En el actual concepto de fiesta, además, hay dos novedades. La diversión se asocia a grandes concentraciones de gente y al consumo compulsivo de alcohol, que ha perdido la condena social de otros tiempos, cuando se entendía como una consecuencia indeseada, para convertirse en el centro declarado de la celebración. Además, la fiesta juega hoy un papel distinto al histórico. Tradicionalmente era una ocasión excepcional, que rompía las convenciones y la monotonía de la vida cotidiana. Dentro de un calendario fijo, adoptaba un aire sagrado; y no solo por la habitual advocación religiosa, también por su impronta ritual y transcendental.

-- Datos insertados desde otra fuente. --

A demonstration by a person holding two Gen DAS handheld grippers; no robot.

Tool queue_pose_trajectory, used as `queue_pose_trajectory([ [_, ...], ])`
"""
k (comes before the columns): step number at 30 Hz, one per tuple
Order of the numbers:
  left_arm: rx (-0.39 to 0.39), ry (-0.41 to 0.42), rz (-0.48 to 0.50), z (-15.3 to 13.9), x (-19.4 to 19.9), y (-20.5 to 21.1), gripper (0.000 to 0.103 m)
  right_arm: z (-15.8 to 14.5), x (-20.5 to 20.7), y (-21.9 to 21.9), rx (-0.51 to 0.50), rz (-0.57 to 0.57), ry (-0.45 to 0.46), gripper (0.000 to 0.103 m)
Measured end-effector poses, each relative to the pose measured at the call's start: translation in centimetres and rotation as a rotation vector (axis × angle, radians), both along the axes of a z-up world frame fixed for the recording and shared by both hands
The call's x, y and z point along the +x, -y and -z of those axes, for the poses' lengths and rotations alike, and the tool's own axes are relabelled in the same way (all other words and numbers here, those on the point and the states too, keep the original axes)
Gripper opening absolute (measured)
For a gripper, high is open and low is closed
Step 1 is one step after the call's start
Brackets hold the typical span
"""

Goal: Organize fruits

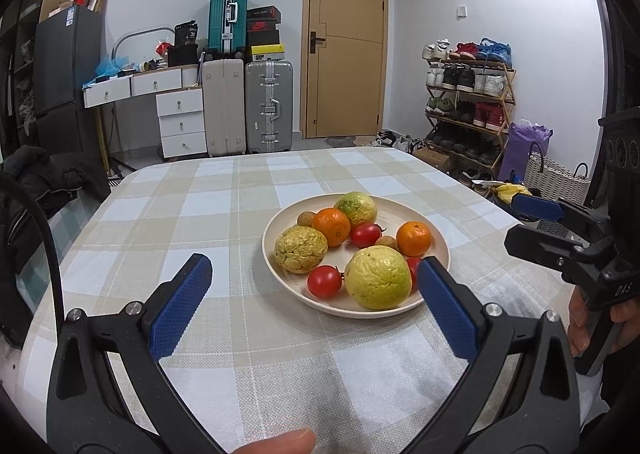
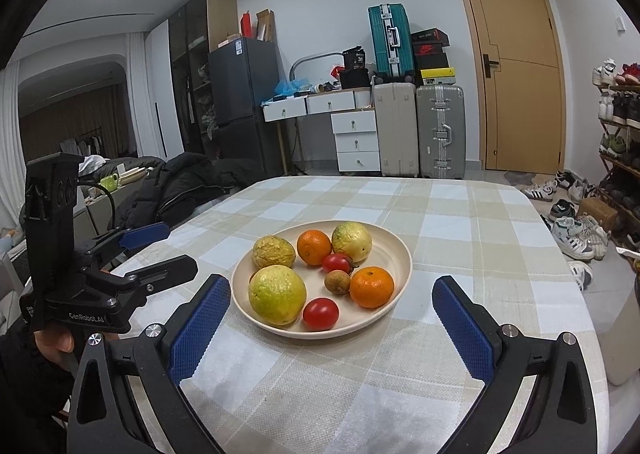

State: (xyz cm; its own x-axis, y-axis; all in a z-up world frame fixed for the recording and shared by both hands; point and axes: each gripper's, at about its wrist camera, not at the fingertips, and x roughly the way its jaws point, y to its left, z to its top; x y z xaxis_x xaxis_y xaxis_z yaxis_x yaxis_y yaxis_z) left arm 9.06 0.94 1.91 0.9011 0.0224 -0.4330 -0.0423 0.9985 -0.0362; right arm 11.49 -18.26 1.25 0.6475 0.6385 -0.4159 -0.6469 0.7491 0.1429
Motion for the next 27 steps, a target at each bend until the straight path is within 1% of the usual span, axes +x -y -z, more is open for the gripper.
queue_pose_trajectory([
  [8,0.000,0.002,0.000,-0.01,-0.01,0.00,0.102,0.05,0.36,0.36,0.018,0.011,-0.021,0.103],
  [27,-0.001,0.003,-0.003,-0.03,0.01,-0.01,0.102,0.04,0.30,0.19,0.012,0.003,-0.013,0.103],
])
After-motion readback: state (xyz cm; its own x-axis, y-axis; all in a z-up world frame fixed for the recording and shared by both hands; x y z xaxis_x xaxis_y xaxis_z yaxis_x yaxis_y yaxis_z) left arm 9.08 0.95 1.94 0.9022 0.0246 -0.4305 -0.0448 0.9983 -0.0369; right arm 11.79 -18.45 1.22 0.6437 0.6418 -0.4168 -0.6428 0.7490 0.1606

El ocio integrado en las vivencias diarias, propio de la sociedad de consumo, hace que la fiesta pierda ese carácter de ruptura. No es ya la alternancia entre una frugalidad habitual -hoy aquí desaparecida- y la exuberancia social. La aspiración: convertir la vida en una única fiesta interminable, de modo que la parte dedicada al trabajo se convierta en el tributo a pagar. Estamos ante una inversión conceptual.
La fiesta deja de ser un estado de excepción para convertirse en la aspiración cotidiana de buena parte de los ciudadanos. En tiempos anteriores a la pandemia, las autoridades se desgañitaban imaginando eventos semanales -casi diarios en algunas épocas- que dieran satisfacción a las ansias festivas.
La fiesta permanente es, en realidad, el final de la fiesta tal y como se entendió tradicionalmente. No es ya un paréntesis en la monotonía diaria, sino una rutina. Esto hace más preocupante la facilidad con que saltan las expresiones violentas y la resistencia a la convivencia, que pasa hoy por el respeto a las normas sanitarias. A lo mejor los nostálgicos de la kale borroka, expertos en episodios similares, podrían informar sobre cómo arrancan los tumultos. Por si no fuera todo neoliberalismo.